Elsevier

Pattern Recognition Letters

Volume 33, Issue 16, 1 December 2012, Pages 2245-2253
Pattern Recognition Letters

Combining boundary and region features inside the combinatorial pyramid for topology-preserving perceptual image segmentation

https://doi.org/10.1016/j.patrec.2012.07.009Get rights and content

Abstract

Combinatorial pyramids represent the image as a stack of successively reduced combinatorial maps, which encode the whole image at different levels of abstraction. Within this framework, this paper proposes to conduct the perceptual organization of the image content in two consecutive stages. The first stage builds the lower set of levels of the hierarchy according to simple face (regions) features (colour and size). On the top of this hierarchy, the second stage will mainly employ boundary features, encoded in the darts of the combinatorial maps, to obtain a second set of levels of abstraction. The Berkeley data set BSDS300 is used to quantitatively compare the performance of the proposal to a number of perceptual grouping approaches, showing that it yields better or similar results than most of these algorithms while offering two interesting features: computation at multiple image resolutions and preservation of the image topology.

Highlights

Image content is perceptually organized in a bottom-up fashion. ► Image topology is preserved at all levels of the hierarchy. ► Edges and regions descriptors are efficiently combined. ► The approach has been successfully evaluated using the challenging BSDS300.

Introduction

When the goal of an image processing algorithm is to divide the input image in a manner similar to human beings, the adopted strategy cannot simply be the grouping of image pixels into clusters (regions or boundaries) taking into account low-level photometric properties (Martin et al., 2004, Arbeláez et al., 2011). Natural images are generally composed of physically disjoint objects whose associated groups of image pixels may not be visually uniform. Hence, it is very difficult to formulate what should be recovered as a region or boundary from an image or to separate complex objects from a natural scene (Lau and Levine, 2002). With the aim of organizing low-level image features into higher level relational structures, the perceptual organization of the image content is usually thought as a process of grouping visual information into a hierarchy of levels of abstraction. Starting from the lower level of the hierarchy (i.e. the input image or an initial partition), each new layer groups the regions of the level below into a reduced set of regions. This grouping needs to define a region model (the features that describe each image region) and a dissimilarity measure (the metric on those features) (Brox and Farin, 2001). Moreover, it is interesting for efficiency reason that the grouping can simultaneously merge more than two regions.

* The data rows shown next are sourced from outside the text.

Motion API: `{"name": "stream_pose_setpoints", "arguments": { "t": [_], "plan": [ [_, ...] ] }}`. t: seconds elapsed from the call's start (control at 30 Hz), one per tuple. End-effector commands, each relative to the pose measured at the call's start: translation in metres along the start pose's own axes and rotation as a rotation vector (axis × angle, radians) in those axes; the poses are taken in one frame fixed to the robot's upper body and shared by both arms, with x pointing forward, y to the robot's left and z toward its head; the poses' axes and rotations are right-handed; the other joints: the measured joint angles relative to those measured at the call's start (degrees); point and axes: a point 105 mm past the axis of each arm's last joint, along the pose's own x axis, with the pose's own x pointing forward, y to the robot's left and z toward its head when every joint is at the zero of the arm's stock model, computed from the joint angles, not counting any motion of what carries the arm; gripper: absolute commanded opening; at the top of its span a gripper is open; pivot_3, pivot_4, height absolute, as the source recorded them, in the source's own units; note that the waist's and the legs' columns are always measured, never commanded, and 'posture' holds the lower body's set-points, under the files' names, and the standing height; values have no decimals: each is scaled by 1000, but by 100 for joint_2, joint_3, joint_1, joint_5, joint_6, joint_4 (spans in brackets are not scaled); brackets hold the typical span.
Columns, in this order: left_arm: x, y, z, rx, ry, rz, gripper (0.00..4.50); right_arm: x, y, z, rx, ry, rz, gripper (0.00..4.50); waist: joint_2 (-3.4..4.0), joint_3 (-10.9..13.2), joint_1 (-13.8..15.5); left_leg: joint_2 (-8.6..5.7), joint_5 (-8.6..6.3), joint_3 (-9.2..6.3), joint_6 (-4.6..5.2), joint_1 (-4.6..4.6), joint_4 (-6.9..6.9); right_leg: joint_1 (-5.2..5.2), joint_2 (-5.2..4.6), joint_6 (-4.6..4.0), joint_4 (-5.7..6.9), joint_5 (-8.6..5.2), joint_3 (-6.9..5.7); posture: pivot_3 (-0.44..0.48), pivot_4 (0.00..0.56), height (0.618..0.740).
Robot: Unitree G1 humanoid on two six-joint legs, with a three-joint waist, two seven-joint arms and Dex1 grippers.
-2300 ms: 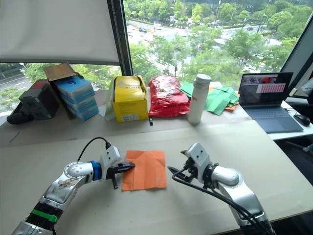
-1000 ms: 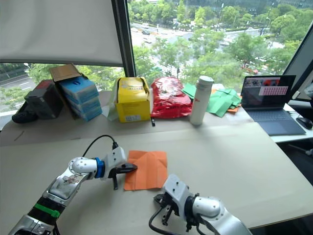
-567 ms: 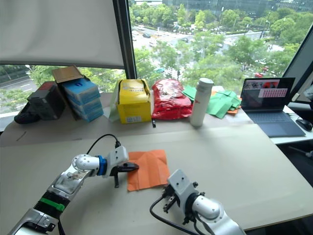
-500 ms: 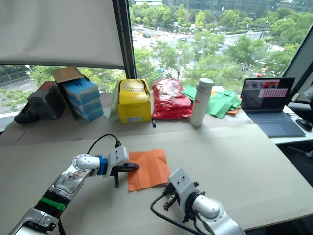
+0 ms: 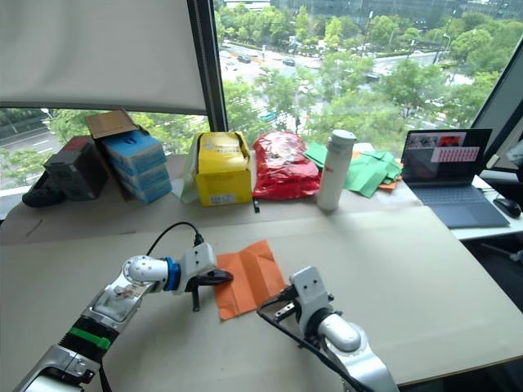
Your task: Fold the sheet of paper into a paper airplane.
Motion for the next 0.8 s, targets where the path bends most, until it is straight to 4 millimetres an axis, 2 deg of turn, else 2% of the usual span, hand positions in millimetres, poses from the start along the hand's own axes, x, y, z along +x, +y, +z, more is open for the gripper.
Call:
{"name": "stream_pose_setpoints", "arguments": {
  "t": [0.03, 0.37, 0.6, 0.8],
  "plan": [
    [0, -8, -24, -38, 95, -14, 0, 6, 5, 28, 60, -142, 42, 28, 1, 0, -12, 0, 0, 0, -1, 0, -1, -1, 0, 0, 0, 0, 2, 0, 150, 740],
    [-6, -4, -27, -56, 103, 24, 0, 27, 35, 56, 5, -217, 292, 28, 2, 1, -61, 0, 1, 0, -1, 0, -5, -6, 1, -1, 2, 1, 3, 0, 150, 740],
    [-20, -1, -28, -86, 99, 105, 0, 45, 64, 38, -170, -96, 500, 28, 3, 2, -145, 1, 2, -2, -3, -1, -11, -11, 1, -5, 5, -1, 2, 0, 150, 740],
    [-40, -2, -29, -125, 101, 191, 0, 55, 69, 23, -241, -17, 574, 28, 6, 4, -181, 3, 1, -1, -8, -3, -20, -22, 1, -8, 5, -2, 8, 0, 150, 740]
  ]
}}
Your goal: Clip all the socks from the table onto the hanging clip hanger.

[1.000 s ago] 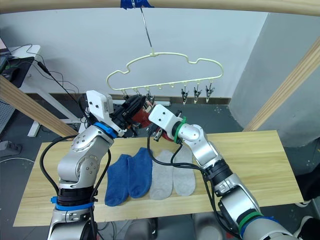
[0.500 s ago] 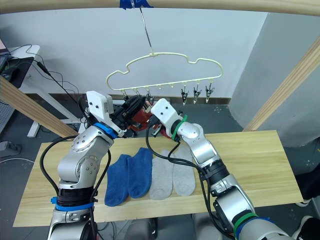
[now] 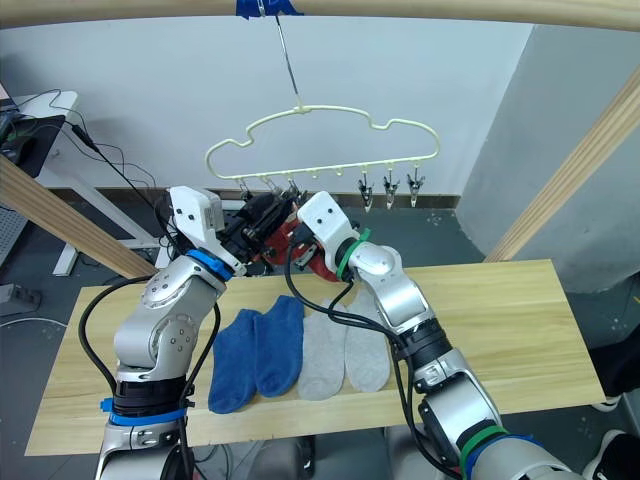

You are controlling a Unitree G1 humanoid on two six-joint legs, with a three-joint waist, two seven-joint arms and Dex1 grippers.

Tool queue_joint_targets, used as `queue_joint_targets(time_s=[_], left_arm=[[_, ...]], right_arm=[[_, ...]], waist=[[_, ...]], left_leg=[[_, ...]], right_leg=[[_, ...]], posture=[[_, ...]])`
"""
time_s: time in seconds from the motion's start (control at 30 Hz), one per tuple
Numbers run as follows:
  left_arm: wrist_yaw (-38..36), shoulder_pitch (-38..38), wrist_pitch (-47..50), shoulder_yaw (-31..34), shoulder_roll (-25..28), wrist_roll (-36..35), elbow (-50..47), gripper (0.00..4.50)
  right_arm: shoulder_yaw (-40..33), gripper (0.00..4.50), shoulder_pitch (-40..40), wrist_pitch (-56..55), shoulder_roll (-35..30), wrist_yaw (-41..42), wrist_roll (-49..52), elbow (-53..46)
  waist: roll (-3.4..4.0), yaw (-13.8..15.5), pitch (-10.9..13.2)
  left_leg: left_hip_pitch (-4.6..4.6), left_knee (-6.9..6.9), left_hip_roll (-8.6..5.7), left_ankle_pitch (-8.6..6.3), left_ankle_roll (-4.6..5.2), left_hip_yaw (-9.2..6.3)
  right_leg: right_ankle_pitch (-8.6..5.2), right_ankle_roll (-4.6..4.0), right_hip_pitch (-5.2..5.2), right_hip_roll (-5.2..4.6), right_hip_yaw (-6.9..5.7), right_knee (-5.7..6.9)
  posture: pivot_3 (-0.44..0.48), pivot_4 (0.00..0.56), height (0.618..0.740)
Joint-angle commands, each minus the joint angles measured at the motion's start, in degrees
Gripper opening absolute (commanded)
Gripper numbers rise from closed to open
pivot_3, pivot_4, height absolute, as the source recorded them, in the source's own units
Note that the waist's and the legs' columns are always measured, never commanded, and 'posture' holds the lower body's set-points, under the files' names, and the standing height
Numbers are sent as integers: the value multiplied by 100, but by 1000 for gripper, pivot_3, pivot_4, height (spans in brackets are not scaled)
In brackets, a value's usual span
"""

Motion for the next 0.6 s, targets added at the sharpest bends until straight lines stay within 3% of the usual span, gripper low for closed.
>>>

According to the aforementioned properties, many heuristics have been proposed. The simplest model describes region by luminance and size (Beaulieu, 1989). On this model, the dissimilarity measure is usually the squared difference or the Ward-criterion. Regions can be also described by information of their boundaries. Thus, the gPb-owt-ucm approach (Arbeláez et al., 2011) transforms the output of the gPb contour detector into a hierarchical region tree. The approach employs the Oriented Watershed Transform (OWT) to obtain a set of initial regions from the output of the contour detector, and builds an Ultrametric Contour Map (UCM) from the boundaries of these initial regions. The dissimilarity measure between two regions is defined by the average strength of their common boundaries. The initial segmentation can be also obtained through a watershed (Meyer, 2005). Watershed algorithms presents the advantage of providing closed contours, which lead to a proper definition of regions (Brun et al., 2005). The hierarchical watershed approaches assume that the over-segmentations usually produced by the watershed algorithms include the correct boundaries on the image. Then, if these boundaries are properly valuated, the initial partition provided by the over-segmentation of the input image can be decimated to build the hierarchy of levels (Najman and Schmitt, 1996, Brun et al., 2005). Information of the basins (regions) is typically conjointly used with the contour attributes to perform this decimation. Once the region model and dissimilarity measure have been defined, the algorithm can proceed by continuously searching for the lowest dissimilarity value and merging the two corresponding regions until a stopping criterion is satisfied or there is only one region (Arbeláez et al., 2011). If the hierarchy of partitions is encoded using irregular pyramids, several regions can be simultaneously merged between two consecutive layers (Brun et al., 2005).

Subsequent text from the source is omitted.